After a quick Google search on social anxiety, one of the first things you will notice is an overabundance of advice and information. It comes in many forms, such as seminars, self-help books, audio and video series, support groups, etc. Some of this advice is very good, some harmless but ineffective, and some of it can actually make things worse. Given all this information, it can be difficult to know how to treat social anxiety.
When comparing treatments for any disorder the most important distinction is between evidence-based treatment procedures, and everything else. Treatments that are evidence-based have been successfully tested in controlled experiments. Furthermore, the results are published in peer-reviewed journals so that they can be critiqued, debated, and replicated. This is a very important process, as it helps ensure that treatments are safe and effective. This article is about evidence-based treatments for social anxiety disorder.
A common drug for the treatment of social anxiety disorder is "selective serotonin reuptake inhibitors", or SSRIs. This class of drugs increases levels of serotonin in the brain, and is commonly prescribed to treat depression. Examples of these drugs are Fluvoxamine, Sertraline, Paroxetine, Fluoxetine, and Escitalopram. There is currently some controversy about how well these drugs work. For example, a 2010 study about their use for treating mild to moderate depression showed little, if any, benefit over the use of placebos. However, the same study also showed a significant improvement for severe cases.
Another class of psychoactive drugs is Benzodiazepines, such as Librium and Valium. These work by enhancing the effect of an inhibitory neurotransmitter known as gamma-Aminobutyric acid, resulting in sedative, anti-anxiety properties. These drugs are often used as treatment for panic disorder and generalized anxiety disorder. As with SSRIs, there is some debate over the use of Benzodiazepines.

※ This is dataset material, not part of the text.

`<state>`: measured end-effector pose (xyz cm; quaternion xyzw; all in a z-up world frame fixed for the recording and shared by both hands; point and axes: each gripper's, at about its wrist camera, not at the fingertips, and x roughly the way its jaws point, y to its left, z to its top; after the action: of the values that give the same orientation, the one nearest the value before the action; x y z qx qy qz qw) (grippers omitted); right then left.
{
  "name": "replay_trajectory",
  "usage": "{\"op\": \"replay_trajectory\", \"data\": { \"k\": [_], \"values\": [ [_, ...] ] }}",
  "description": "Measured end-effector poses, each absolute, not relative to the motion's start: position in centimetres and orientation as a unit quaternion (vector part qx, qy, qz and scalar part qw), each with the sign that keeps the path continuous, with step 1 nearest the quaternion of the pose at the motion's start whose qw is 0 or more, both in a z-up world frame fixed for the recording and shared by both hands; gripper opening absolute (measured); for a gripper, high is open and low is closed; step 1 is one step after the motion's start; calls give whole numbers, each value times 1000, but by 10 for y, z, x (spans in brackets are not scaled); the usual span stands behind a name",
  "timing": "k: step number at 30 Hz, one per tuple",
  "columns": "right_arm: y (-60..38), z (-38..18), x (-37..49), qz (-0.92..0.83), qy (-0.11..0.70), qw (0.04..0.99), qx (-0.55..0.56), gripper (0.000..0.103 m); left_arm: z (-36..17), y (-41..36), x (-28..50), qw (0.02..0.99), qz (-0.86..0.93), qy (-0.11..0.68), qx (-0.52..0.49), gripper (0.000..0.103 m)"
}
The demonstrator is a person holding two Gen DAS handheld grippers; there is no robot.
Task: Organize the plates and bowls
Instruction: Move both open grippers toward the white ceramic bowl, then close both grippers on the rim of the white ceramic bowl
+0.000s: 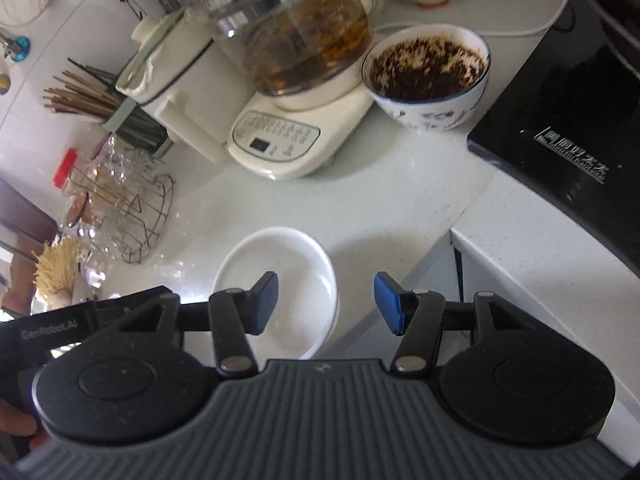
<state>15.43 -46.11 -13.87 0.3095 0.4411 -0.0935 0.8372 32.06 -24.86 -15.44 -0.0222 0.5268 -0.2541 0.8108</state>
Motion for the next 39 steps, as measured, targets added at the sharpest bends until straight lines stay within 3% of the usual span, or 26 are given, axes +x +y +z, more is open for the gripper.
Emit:
{"op": "replay_trajectory", "data": {
  "k": [18, 26, 32, 39],
  "values": [
    [-462, -172, 178, -64, 475, 818, 318, 48, -195, -269, 335, 779, -247, 575, -32, 46],
    [-460, -184, 177, -70, 489, 805, 328, 34, -203, -268, 335, 771, -254, 583, -39, 28],
    [-458, -188, 176, -65, 489, 808, 321, 16, -203, -269, 333, 781, -252, 570, -31, 10],
    [-454, -186, 176, -63, 489, 815, 305, 13, -201, -268, 330, 783, -265, 562, -33, 7]
  ]
}}
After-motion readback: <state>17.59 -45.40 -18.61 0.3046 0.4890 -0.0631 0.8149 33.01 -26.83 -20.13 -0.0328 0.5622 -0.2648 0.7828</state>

In particular, long-term use can lead to negative side effects and addiction. The UK NICE guidelines recommend against taking Benzodiazepines for anxiety disorders for longer than 2 to 4 weeks.
There are also drugs that can be used specifically to treat the physical symptoms of social anxiety. For example, beta-blockers block the action of adrenaline, which is responsible for the "fight of flight" response. This can help minimize some physiological symptoms, such as sweating, shaking, blushing and elevated heart rate.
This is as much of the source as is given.